What you are asked to do ▸
Each entry here needs to be given again exactly.

··· Supplied entries

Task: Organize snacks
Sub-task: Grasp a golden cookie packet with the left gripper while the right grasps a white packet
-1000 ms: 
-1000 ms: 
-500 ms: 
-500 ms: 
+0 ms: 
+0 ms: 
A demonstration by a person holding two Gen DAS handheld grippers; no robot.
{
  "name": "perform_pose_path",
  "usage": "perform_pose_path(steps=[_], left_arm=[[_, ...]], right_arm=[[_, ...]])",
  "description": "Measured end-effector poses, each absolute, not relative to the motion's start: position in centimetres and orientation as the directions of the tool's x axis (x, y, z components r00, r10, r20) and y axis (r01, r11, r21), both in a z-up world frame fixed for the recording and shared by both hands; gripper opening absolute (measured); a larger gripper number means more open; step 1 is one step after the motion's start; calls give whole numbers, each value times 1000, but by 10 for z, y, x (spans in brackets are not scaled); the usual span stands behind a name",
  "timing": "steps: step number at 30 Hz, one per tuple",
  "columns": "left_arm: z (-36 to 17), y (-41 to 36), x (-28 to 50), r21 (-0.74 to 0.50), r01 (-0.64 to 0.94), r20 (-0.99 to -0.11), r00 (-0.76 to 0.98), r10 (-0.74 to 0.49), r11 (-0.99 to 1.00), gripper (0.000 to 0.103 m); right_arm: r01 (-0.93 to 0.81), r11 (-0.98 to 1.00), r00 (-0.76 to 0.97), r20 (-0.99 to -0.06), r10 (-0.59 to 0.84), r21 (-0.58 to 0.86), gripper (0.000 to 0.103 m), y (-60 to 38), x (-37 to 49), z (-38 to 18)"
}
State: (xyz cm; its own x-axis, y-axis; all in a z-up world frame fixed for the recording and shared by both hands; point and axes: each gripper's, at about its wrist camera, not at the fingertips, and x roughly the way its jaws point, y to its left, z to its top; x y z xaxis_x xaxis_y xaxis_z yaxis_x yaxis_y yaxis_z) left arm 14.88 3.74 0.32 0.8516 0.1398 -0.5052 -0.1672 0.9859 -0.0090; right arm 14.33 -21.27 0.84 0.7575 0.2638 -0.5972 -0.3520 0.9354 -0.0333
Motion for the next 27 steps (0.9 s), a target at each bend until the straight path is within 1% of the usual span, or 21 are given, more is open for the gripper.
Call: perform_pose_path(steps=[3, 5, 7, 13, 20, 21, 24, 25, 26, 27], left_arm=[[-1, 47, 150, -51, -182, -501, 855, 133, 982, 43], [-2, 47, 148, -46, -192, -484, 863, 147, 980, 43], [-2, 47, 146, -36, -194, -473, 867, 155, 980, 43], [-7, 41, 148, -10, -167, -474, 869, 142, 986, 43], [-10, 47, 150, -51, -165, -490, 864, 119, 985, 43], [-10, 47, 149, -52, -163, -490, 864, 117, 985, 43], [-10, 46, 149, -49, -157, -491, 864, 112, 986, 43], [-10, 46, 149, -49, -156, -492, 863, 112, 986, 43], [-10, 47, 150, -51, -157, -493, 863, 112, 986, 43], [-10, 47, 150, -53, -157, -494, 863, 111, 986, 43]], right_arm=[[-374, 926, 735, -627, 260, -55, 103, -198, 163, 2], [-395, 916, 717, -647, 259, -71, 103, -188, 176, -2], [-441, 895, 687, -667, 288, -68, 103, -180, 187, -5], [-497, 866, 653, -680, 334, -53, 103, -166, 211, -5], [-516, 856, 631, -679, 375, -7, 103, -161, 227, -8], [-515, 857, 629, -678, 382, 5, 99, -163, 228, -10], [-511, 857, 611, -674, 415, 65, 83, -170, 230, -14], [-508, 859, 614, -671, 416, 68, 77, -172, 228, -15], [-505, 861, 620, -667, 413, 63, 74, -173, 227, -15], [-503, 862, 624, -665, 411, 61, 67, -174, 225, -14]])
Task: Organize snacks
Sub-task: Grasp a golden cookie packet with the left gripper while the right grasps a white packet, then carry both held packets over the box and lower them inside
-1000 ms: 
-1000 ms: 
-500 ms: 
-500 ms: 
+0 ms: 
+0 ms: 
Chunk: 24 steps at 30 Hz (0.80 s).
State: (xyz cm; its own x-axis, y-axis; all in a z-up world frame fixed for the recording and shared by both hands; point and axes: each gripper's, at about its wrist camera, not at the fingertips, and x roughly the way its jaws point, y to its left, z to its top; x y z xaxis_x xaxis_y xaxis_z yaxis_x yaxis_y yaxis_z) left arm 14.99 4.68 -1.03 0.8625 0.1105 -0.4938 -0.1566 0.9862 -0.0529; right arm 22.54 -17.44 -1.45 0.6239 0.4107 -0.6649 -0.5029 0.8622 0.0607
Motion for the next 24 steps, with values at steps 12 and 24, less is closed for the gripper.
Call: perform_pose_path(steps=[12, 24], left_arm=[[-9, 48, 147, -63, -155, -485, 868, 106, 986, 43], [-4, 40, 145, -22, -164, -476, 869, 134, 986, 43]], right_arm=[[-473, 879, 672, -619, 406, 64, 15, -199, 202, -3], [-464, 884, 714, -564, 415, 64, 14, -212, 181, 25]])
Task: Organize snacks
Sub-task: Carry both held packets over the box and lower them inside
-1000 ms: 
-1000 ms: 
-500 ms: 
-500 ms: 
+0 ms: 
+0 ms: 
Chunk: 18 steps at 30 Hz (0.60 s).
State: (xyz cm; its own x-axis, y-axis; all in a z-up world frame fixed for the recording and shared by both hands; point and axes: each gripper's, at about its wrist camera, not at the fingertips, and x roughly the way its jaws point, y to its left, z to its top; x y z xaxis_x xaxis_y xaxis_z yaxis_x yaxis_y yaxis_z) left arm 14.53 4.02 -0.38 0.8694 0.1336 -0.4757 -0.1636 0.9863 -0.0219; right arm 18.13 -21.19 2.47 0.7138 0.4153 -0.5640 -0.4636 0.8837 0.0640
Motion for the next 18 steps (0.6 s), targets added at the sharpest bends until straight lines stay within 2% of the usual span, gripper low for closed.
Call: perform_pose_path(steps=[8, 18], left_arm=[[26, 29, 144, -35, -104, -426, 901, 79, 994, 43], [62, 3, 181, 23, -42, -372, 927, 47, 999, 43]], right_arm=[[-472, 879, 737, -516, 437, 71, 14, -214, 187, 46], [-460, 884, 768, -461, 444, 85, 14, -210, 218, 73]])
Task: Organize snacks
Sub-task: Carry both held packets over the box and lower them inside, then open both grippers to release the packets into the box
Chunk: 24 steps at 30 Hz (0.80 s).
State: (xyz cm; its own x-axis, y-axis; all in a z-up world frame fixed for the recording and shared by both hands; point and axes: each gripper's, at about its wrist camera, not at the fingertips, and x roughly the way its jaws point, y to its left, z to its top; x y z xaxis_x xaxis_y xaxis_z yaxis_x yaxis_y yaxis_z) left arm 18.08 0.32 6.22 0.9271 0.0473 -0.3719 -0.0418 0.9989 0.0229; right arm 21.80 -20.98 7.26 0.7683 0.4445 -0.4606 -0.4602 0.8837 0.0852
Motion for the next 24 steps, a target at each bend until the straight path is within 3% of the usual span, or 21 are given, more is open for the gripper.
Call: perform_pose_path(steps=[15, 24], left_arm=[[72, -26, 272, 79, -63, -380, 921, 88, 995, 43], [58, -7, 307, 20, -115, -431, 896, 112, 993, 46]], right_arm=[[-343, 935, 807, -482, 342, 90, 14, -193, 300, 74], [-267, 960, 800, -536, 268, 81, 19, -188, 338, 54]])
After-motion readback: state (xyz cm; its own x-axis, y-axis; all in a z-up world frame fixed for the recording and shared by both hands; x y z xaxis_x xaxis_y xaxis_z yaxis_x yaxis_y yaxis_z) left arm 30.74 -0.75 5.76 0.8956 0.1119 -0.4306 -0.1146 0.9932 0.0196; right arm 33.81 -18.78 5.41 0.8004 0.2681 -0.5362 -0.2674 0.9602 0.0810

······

Answer for the task ▸
Task: Organize snacks
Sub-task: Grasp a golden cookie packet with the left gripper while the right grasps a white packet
-1000 ms: 
-1000 ms: 
-500 ms: 
-500 ms: 
+0 ms: 
+0 ms: 
A demonstration by a person holding two Gen DAS handheld grippers; no robot.
{
  "name": "perform_pose_path",
  "usage": "perform_pose_path(steps=[_], left_arm=[[_, ...]], right_arm=[[_, ...]])",
  "description": "Measured end-effector poses, each absolute, not relative to the motion's start: position in centimetres and orientation as the directions of the tool's x axis (x, y, z components r00, r10, r20) and y axis (r01, r11, r21), both in a z-up world frame fixed for the recording and shared by both hands; gripper opening absolute (measured); a larger gripper number means more open; step 1 is one step after the motion's start; calls give whole numbers, each value times 1000, but by 10 for z, y, x (spans in brackets are not scaled); the usual span stands behind a name",
  "timing": "steps: step number at 30 Hz, one per tuple",
  "columns": "left_arm: z (-36 to 17), y (-41 to 36), x (-28 to 50), r21 (-0.74 to 0.50), r01 (-0.64 to 0.94), r20 (-0.99 to -0.11), r00 (-0.76 to 0.98), r10 (-0.74 to 0.49), r11 (-0.99 to 1.00), gripper (0.000 to 0.103 m); right_arm: r01 (-0.93 to 0.81), r11 (-0.98 to 1.00), r00 (-0.76 to 0.97), r20 (-0.99 to -0.06), r10 (-0.59 to 0.84), r21 (-0.58 to 0.86), gripper (0.000 to 0.103 m), y (-60 to 38), x (-37 to 49), z (-38 to 18)"
}
State: (xyz cm; its own x-axis, y-axis; all in a z-up world frame fixed for the recording and shared by both hands; point and axes: each gripper's, at about its wrist camera, not at the fingertips, and x roughly the way its jaws point, y to its left, z to its top; x y z xaxis_x xaxis_y xaxis_z yaxis_x yaxis_y yaxis_z) left arm 14.88 3.74 0.32 0.8516 0.1398 -0.5052 -0.1672 0.9859 -0.0090; right arm 14.33 -21.27 0.84 0.7575 0.2638 -0.5972 -0.3520 0.9354 -0.0333
Motion for the next 27 steps (0.9 s), a target at each bend until the straight path is within 1% of the usual span, or 21 are given, more is open for the gripper.
Call: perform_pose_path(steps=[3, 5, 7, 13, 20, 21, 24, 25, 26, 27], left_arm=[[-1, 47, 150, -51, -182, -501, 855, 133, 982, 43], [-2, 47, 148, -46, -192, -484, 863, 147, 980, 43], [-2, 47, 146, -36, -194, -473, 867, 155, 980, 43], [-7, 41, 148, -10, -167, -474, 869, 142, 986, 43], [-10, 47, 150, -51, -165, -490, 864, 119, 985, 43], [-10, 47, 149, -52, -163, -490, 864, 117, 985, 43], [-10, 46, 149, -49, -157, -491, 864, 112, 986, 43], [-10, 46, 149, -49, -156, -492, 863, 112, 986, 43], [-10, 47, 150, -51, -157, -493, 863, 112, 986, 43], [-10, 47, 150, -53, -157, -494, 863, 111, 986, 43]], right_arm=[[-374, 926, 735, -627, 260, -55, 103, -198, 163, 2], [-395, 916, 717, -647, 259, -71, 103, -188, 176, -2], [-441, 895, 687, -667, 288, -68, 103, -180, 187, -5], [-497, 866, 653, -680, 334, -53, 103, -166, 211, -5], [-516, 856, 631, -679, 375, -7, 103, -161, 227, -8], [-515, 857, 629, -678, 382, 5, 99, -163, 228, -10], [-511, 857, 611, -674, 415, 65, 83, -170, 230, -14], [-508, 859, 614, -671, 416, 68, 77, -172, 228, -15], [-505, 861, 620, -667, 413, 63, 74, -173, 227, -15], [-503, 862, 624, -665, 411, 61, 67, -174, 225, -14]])
Task: Organize snacks
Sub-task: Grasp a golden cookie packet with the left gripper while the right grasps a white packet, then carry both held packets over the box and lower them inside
-1000 ms: 
-1000 ms: 
-500 ms: 
-500 ms: 
+0 ms: 
+0 ms: 
Chunk: 24 steps at 30 Hz (0.80 s).
State: (xyz cm; its own x-axis, y-axis; all in a z-up world frame fixed for the recording and shared by both hands; point and axes: each gripper's, at about its wrist camera, not at the fingertips, and x roughly the way its jaws point, y to its left, z to its top; x y z xaxis_x xaxis_y xaxis_z yaxis_x yaxis_y yaxis_z) left arm 14.99 4.68 -1.03 0.8625 0.1105 -0.4938 -0.1566 0.9862 -0.0529; right arm 22.54 -17.44 -1.45 0.6239 0.4107 -0.6649 -0.5029 0.8622 0.0607
Motion for the next 24 steps, with values at steps 12 and 24, less is closed for the gripper.
Call: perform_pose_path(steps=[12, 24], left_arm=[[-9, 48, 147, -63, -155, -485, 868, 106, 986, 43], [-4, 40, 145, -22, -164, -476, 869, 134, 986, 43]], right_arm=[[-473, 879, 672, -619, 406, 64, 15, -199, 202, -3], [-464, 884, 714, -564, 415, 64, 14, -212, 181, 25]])
Task: Organize snacks
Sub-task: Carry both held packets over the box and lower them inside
-1000 ms: 
-1000 ms: 
-500 ms: 
-500 ms: 
+0 ms: 
+0 ms: 
Chunk: 18 steps at 30 Hz (0.60 s).
State: (xyz cm; its own x-axis, y-axis; all in a z-up world frame fixed for the recording and shared by both hands; point and axes: each gripper's, at about its wrist camera, not at the fingertips, and x roughly the way its jaws point, y to its left, z to its top; x y z xaxis_x xaxis_y xaxis_z yaxis_x yaxis_y yaxis_z) left arm 14.53 4.02 -0.38 0.8694 0.1336 -0.4757 -0.1636 0.9863 -0.0219; right arm 18.13 -21.19 2.47 0.7138 0.4153 -0.5640 -0.4636 0.8837 0.0640
Motion for the next 18 steps (0.6 s), targets added at the sharpest bends until straight lines stay within 2% of the usual span, gripper low for closed.
Call: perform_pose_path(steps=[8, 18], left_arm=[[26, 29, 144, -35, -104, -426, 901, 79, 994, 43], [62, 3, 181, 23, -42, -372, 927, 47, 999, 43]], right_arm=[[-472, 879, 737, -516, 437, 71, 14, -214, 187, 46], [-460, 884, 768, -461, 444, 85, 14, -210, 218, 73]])
Task: Organize snacks
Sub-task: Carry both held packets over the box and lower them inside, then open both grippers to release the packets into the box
Chunk: 24 steps at 30 Hz (0.80 s).
State: (xyz cm; its own x-axis, y-axis; all in a z-up world frame fixed for the recording and shared by both hands; point and axes: each gripper's, at about its wrist camera, not at the fingertips, and x roughly the way its jaws point, y to its left, z to its top; x y z xaxis_x xaxis_y xaxis_z yaxis_x yaxis_y yaxis_z) left arm 18.08 0.32 6.22 0.9271 0.0473 -0.3719 -0.0418 0.9989 0.0229; right arm 21.80 -20.98 7.26 0.7683 0.4445 -0.4606 -0.4602 0.8837 0.0852
Motion for the next 24 steps, a target at each bend until the straight path is within 3% of the usual span, or 21 are given, more is open for the gripper.
Call: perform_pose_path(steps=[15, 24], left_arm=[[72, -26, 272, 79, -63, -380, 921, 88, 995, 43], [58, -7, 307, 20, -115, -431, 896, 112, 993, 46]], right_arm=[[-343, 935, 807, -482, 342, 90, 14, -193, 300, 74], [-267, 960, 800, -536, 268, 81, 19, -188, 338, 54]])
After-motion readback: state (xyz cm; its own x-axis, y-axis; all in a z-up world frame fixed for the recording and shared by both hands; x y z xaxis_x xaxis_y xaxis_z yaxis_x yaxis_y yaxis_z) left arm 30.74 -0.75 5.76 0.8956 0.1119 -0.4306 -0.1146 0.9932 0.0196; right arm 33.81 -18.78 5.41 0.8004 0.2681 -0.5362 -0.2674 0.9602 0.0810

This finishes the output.